ごめんあそばせ王子様、 離婚経験者の私に怖いものなどございません



応接室のソファーには、もうお父様が腰掛けていた。
お医者様を呼んだところらしいが、私はお父様の前にかがみこんで様子を聞いてみる。

「お父様、痛いのはどの辺りですか?」

「足首のあたりかな」

「失礼しますね」

ブーツを脱がせると、お父様の右足首は赤くなって腫れつつある。

「冷や汗がでたり、気分が悪くなったりしていませんか? 」

「それは大丈夫」
「おそらく捻挫でしょうね」

私は侍女に冷たい水と布を何枚か持ってこさせる。

「とにかく、冷やしましょう」

布を水で冷やして患部にあてて、また冷やした布に変えるという地味な作業を続ける。
最初はポカンとしていた侍女が、途中から変わってくれた。

「フランソワーズ、君はケガの手当てができるのか?」

ジャンヌ様を連れて、あとから応接に入ってきたジョゼフ様から声がかかった。

(あ、いけない! つい息子がサッカーでケガした時みたいに……)

お父様まで痛みを忘れたようで、私の答えを聞きたそうにしている。

「お、お妃教育で習ったような、本で読んだような……痛めた個所を冷やすといいそうです」

なんとかその場を取り繕った。
お父様は納得したのか、素足を見せている状態に恐縮しているようだ。

「伯爵、お見苦しところを見せてしまったね」

「いえ、さすがフランソワーズ様だと感心しておりました」

セバスチャンが侍女たちに促すと、テーブルにはお茶菓子と香り高い紅茶が用意された。

「ジャンヌ様、馬車の移動でお疲れでございましょう。
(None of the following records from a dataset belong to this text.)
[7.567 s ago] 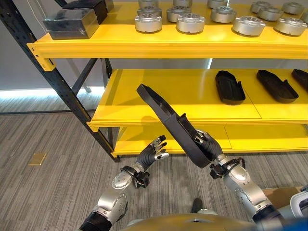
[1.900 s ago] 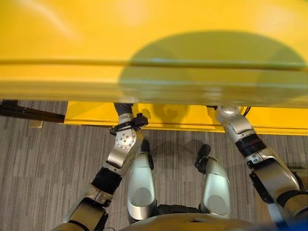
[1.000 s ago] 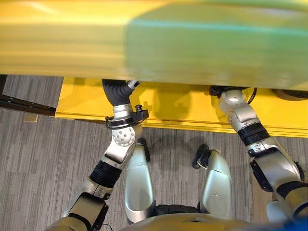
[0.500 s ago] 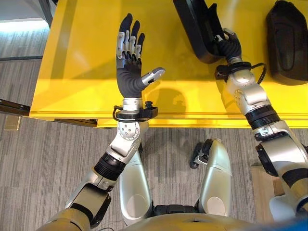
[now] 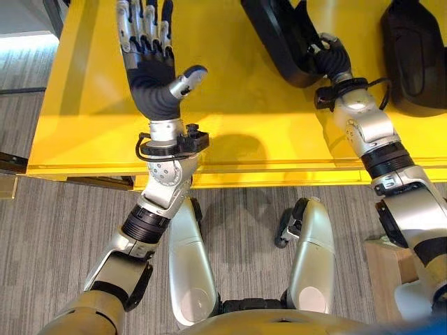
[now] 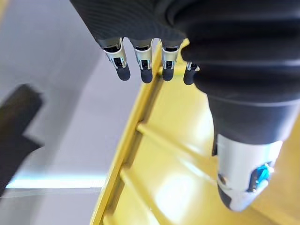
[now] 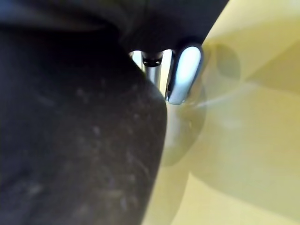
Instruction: Move parts from the plastic box to the shelf.
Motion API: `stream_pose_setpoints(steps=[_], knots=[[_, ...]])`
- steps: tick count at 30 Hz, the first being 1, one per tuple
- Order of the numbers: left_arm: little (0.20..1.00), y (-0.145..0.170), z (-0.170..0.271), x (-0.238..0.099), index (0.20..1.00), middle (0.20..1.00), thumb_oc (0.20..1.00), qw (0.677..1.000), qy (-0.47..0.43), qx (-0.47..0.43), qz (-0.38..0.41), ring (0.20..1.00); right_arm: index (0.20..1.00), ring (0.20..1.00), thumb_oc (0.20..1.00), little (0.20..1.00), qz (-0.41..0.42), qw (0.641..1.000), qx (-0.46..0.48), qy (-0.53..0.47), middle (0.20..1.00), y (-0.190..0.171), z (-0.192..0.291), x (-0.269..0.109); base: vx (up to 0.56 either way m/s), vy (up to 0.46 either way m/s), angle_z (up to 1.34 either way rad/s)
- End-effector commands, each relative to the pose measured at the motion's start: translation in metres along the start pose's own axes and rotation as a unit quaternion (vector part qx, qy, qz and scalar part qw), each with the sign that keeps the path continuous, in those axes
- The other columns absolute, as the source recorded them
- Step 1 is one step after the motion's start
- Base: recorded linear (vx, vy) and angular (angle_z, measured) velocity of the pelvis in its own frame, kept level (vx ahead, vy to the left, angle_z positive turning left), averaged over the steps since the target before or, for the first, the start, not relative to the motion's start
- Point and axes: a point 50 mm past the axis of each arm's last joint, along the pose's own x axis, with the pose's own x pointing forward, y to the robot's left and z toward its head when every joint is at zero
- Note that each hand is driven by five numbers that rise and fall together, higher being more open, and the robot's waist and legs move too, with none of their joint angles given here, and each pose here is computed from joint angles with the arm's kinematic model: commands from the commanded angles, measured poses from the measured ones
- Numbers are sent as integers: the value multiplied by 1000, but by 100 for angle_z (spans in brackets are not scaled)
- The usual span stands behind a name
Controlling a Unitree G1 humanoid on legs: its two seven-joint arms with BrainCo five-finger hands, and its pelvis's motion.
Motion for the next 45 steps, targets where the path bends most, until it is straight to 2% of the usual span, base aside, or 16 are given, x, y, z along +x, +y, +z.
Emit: stream_pose_setpoints(steps=[1, 8, 12, 16, 22, 34, 45], knots=[[1000, -5, 19, 4, 1000, 1000, 1000, 998, -56, -1, 24, 1000, 200, 200, 200, 200, 17, 989, -22, 144, 200, 26, -82, -30, 54, 36, 1], [1000, 2, 23, 0, 1000, 1000, 1000, 994, -70, 23, 85, 1000, 200, 200, 200, 200, 33, 989, 19, 145, 200, 68, -98, -63, 34, 26, -5], [1000, 0, 26, -2, 1000, 1000, 1000, 992, -81, 34, 89, 1000, 200, 200, 200, 200, 37, 988, 37, 147, 200, 82, -101, -75, 6, 10, -2], [1000, 1, 28, -2, 1000, 1000, 1000, 986, -92, 59, 126, 1000, 200, 200, 200, 200, 31, 984, 75, 161, 200, 93, -112, -91, 16, 27, -6], [1000, 1, 26, -2, 1000, 1000, 1000, 985, -87, 58, 139, 1000, 200, 200, 200, 200, 38, 985, 81, 148, 200, 98, -119, -108, 4, 21, -3], [1000, -5, 23, -4, 1000, 1000, 1000, 989, -68, 53, 122, 1000, 200, 200, 200, 200, -27, 986, 82, 142, 200, 84, -123, -109, 0, 0, 0], [1000, -5, 20, -8, 1000, 1000, 1000, 989, -49, 33, 137, 1000, 200, 200, 200, 200, -2, 983, 96, 157, 200, 88, -129, -111, 3, 1, 0]])
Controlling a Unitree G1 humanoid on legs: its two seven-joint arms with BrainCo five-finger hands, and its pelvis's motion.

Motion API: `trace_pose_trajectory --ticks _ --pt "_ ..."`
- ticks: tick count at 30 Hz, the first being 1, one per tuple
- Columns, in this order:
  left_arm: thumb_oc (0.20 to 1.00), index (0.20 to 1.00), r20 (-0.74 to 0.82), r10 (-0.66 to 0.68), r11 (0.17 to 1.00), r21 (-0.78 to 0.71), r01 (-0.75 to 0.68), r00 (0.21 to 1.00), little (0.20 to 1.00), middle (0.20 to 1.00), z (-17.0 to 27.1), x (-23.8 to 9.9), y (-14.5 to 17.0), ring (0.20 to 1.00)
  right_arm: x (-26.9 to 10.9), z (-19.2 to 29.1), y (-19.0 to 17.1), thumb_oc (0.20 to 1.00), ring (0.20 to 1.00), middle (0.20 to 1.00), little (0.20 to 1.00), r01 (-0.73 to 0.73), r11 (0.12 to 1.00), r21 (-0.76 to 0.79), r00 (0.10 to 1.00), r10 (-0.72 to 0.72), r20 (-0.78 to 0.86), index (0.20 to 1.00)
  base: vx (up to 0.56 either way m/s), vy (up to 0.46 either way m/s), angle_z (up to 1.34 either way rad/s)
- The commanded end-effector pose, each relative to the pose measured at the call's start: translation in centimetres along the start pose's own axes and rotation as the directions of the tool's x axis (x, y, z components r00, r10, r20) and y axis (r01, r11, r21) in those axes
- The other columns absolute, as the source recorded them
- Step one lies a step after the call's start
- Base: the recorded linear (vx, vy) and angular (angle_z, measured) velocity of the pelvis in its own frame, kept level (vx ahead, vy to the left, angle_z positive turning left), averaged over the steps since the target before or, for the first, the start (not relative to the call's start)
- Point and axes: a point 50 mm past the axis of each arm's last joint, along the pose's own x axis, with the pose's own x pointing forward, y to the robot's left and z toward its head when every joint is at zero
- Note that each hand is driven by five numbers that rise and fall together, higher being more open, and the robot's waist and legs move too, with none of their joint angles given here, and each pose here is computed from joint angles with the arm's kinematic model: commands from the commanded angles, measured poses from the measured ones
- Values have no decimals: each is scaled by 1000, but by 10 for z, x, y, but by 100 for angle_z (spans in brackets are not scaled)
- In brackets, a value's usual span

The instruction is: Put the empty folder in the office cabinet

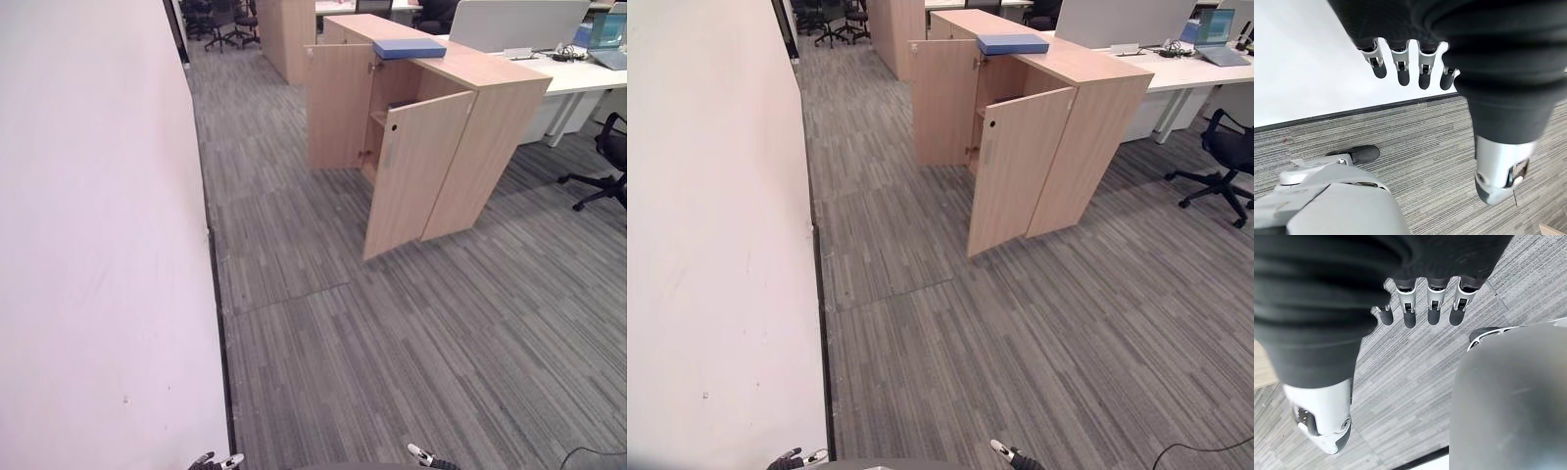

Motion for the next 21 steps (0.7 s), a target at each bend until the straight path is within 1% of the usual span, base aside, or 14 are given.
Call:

どうぞ召し上がれ」

今日は私のお気に入りのクリームを挟んだクッキーや砕いたチョコレートを入れたクッキーなど何種類かお皿に盛っている。

どれも十代の令嬢には喜ばれると思う。
つい日本で食べていたお菓子が恋しくて、私は試行錯誤を繰り返している最中なのだ。

「いらないわ」

自信があったけど、あっさりジャンヌ様に拒否されてしまった。

「残念ね。このチョコレート入りのクッキーなんて、ものすごく美味しいと思うけど」

「けっこうです! お菓子はいりません!」
「ジャンヌ。その言い方はよくないよ」

ジョゼフ様が注意すると、ジャンヌ様は俯いてしまった。
この父娘、意思の疎通がうまくいってないみたいだ。

(中二病かあ……)

郁子の息子と娘もこれくらいの時は難しかったなあと、ひとりで納得してしまった。

お父様が雰囲気を変えようと、話題を私に振ってきた。

「ところでフラン、なんで屋敷にいるのかな?」

第三者がいる席こそチャンスとばかりに、私は王太子妃候補の教育を辞退すると話すことにした。

「私、領地に引きこもることにしましたの」

お父様ったら、お茶を拭きこぼしそうになってしまったわ。
いつもクールなジョゼフ様が、目を丸くしていらっしゃる。カワイイ。

そしてジャンヌ様は無関心を装っているけれど、話の続きが気になるのかワクワクと瞳を輝かせている。